Kepada para korban, Jokowi menyampaikan rumah dan infrastruktur pendukung seperti jembatan segera diperbaiki. Dia sudah memerintahkan Menteri PU untuk melakukan pendataan.

" Ini baru mengecek semua, nanti segera dikerjakan," kata Jokowi.

3 dari 4 halaman

2.000 Rumah Terdampak Semeru Direlokasi

Dream - Presiden Joko Widodo hari ini meninjau lokasi bencana awan panas guguran Gunung Semeru. Jokowi mendapat laporan terdapat sejumlah rumah terdampak dan berbahaya dihuni kembali.

Menanggapi data tersebut, Jokowi menyatakan dilakukan relokasi sesegera mungkin. Sementara lokasi relokasi akan ditentukan secepatnya.

" Saya dapat laporan kurang lebih 2.000-an rumah yang harus direlokasi, ini segera akan kita putuskan di mana relokasinya dan saat itu juga akan segera kita bangun," ujar Jokowi, disiarkan kanal Sekretariat Presiden.

Jokowi memastikan seluruh kekuatan Pemerintah telah dikerahkan, baik untuk pencarian maupun evakuasi korban.

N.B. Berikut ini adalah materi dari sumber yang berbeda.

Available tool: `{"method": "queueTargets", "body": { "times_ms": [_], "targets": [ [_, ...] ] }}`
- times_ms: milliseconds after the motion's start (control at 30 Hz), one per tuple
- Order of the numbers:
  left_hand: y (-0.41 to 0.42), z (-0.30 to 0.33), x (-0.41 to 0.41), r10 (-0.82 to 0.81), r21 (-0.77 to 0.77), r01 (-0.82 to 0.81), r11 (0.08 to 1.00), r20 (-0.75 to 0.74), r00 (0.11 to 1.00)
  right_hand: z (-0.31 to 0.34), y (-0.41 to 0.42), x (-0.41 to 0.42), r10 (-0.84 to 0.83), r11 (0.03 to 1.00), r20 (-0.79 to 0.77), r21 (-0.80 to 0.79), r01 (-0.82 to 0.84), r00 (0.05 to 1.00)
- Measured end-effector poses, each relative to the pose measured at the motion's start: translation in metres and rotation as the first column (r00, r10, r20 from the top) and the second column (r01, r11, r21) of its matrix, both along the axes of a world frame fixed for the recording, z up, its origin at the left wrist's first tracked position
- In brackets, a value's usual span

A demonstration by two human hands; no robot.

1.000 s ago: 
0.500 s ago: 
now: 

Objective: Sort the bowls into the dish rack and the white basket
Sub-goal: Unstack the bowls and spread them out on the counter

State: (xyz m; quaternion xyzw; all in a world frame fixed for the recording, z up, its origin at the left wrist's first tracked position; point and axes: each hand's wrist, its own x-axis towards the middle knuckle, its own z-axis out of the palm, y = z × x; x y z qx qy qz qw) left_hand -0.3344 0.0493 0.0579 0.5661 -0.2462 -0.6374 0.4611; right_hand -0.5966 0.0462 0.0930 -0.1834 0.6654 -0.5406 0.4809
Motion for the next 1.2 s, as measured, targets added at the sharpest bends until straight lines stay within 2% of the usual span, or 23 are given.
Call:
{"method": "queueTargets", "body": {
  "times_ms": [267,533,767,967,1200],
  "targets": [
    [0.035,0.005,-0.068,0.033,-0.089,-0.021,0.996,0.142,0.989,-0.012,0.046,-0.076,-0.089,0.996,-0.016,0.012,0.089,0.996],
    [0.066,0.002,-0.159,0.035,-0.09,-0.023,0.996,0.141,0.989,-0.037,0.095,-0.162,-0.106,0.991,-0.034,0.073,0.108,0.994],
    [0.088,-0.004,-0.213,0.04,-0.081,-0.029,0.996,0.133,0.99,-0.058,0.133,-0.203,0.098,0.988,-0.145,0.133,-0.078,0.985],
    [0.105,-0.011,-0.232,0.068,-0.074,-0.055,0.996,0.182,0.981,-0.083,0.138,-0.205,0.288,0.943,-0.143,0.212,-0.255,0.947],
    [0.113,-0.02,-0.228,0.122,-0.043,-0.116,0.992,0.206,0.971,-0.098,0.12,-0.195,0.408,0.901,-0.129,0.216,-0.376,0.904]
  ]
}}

Selain itu, sejumlah infrastruktur rusak akibat bencana masuk dalam skala prioritas penanganan.

" Di lokasi pengungsi, saya juga ingin memastikan bahwa hal-hal yang berkaitan dengan pengungsi bisa tertangani dengan baik, yang berkaitan dengan konsumsi, kesehatan, air bersih, saya kira kondisinya mulai membaik," kata Jokowi.

 

4 dari 4 halaman

Dana Tunggu Hunian dari BNPB

Sebelumnya, Plt Kepala Pusat Data, Informasi, dan Komunikasi Kebencanaan BNPB, Abdul Muhari, menyatakan para korban terdampak bencana Semeru yang rumahnya rusak berat akan mendapat bantuan Dana Tunggu Hunian dari BNPB. Dana tersebut dapat dimanfaatkan para korban untuk mencari hunian layak sementara dengan cara menyewa kepada keluarga maupun kerabat.

" Kepala BNPB sudah menyatakan bahwa BNPB akan memberikan Dana Tunggu Hunian hingga enam bulan ke depan," kata Muhari.

Muhari menjelaskan dana tersebut dapat dipakai masyarakat untuk tempat tinggal sembari menunggu relokasi. BNPB akan membangunkan rumah bagi para korban terdampak di lokasi yang sudah ditentukan.